— AIM OF THE TASK —
Where does the word "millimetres" show up in the records? Copy every line that has it.

- - - - -

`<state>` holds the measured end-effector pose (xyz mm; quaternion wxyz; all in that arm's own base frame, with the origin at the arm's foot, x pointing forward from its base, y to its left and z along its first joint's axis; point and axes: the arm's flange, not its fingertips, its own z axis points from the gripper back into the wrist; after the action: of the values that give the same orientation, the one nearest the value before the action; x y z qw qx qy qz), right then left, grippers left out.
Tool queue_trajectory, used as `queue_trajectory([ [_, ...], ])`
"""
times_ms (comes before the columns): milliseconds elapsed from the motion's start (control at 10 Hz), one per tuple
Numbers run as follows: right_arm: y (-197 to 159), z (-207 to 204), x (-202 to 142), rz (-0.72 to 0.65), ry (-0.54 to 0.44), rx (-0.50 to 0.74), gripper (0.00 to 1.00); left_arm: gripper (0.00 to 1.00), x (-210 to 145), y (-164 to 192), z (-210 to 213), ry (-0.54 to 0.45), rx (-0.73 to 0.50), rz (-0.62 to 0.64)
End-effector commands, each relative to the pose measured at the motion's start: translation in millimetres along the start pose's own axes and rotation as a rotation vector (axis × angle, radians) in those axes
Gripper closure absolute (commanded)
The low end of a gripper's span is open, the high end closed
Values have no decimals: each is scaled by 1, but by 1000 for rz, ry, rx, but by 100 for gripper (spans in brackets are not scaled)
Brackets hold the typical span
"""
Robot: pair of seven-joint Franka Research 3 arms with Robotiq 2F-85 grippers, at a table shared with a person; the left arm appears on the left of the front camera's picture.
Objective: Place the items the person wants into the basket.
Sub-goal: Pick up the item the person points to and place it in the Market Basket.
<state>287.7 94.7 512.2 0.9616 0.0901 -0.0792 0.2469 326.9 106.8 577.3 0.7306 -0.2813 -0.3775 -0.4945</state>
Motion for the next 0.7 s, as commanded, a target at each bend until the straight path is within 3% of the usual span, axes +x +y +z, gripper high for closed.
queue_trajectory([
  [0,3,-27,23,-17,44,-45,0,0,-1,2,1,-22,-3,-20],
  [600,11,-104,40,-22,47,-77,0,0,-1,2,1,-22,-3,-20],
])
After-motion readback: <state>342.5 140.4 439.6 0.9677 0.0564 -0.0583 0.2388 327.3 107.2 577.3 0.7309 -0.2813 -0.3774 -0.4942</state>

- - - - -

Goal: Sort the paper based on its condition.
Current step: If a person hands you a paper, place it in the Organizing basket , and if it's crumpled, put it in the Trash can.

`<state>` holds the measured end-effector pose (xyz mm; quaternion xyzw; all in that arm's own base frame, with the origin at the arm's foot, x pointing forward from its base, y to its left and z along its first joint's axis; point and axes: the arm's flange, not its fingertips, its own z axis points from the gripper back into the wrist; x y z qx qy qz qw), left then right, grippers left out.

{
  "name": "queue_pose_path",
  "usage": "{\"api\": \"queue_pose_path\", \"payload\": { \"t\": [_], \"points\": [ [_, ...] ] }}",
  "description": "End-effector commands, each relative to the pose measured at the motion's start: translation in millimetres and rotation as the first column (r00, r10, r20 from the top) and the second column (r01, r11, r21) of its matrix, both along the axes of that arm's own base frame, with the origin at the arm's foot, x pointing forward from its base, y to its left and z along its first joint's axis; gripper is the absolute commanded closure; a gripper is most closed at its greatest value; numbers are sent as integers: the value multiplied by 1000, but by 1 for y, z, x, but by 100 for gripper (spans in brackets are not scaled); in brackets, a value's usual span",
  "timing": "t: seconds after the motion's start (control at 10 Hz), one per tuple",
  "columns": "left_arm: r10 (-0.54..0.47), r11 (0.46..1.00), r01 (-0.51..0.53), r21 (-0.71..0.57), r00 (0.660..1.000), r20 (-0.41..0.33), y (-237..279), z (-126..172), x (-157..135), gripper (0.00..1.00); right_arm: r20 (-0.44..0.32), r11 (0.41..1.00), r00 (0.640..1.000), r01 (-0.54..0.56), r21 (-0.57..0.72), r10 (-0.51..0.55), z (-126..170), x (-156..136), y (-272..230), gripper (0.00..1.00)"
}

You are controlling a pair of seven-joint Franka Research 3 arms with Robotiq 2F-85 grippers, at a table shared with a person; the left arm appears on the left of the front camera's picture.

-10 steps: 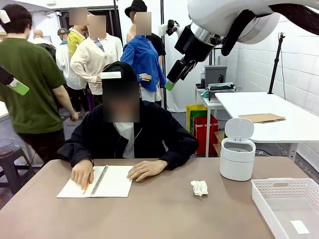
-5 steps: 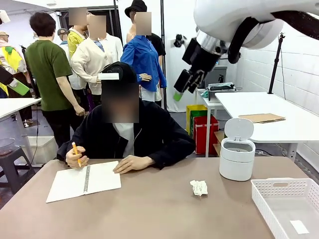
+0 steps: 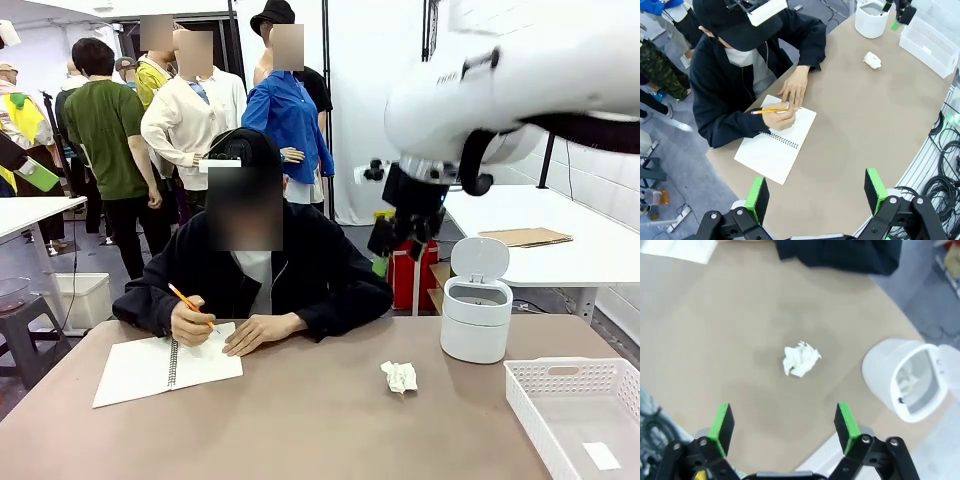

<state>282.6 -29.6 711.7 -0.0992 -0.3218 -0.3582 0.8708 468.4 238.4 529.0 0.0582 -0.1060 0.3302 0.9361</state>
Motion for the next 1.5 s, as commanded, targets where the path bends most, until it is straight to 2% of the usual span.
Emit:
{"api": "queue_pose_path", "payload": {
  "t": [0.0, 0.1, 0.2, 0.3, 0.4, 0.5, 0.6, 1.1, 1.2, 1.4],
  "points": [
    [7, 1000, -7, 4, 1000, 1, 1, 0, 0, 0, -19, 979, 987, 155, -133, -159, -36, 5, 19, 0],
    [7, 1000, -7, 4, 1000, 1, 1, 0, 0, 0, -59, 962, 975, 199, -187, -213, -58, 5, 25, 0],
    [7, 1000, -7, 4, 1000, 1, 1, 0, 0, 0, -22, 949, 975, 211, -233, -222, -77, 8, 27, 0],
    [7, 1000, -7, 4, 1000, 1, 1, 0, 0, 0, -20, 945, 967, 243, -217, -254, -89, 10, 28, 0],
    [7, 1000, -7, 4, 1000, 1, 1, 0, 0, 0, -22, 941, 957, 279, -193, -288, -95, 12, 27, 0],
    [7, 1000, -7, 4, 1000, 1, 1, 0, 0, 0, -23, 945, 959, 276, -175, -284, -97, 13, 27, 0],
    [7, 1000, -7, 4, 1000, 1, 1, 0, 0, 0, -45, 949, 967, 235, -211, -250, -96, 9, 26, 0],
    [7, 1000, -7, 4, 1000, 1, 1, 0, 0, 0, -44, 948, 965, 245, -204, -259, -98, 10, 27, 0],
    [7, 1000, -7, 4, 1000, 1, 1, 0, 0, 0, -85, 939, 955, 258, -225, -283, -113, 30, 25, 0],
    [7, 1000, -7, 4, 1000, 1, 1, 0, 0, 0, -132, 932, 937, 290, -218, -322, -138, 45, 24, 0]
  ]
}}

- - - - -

— RESPONSE BELOW —
End-effector commands, each relative to the pose measured at the motion's start: translation in millimetres along the start pose's own axes and rotation as a rotation vector (axis × angle, radians) in those axes
  "description": "End-effector commands, each relative to the pose measured at the motion's start: translation in millimetres and rotation as the first column (r00, r10, r20 from the top) and the second column (r01, r11, r21) of its matrix, both along the axes of that arm's own base frame, with the origin at the arm's foot, x pointing forward from its base, y to its left and z along its first joint's axis; gripper is the absolute commanded closure; a gripper is most closed at its greatest value; numbers are sent as integers: the value multiplied by 1000, but by 1 for y, z, x, but by 100 for gripper (spans in brackets are not scaled); in brackets, a value's usual span",

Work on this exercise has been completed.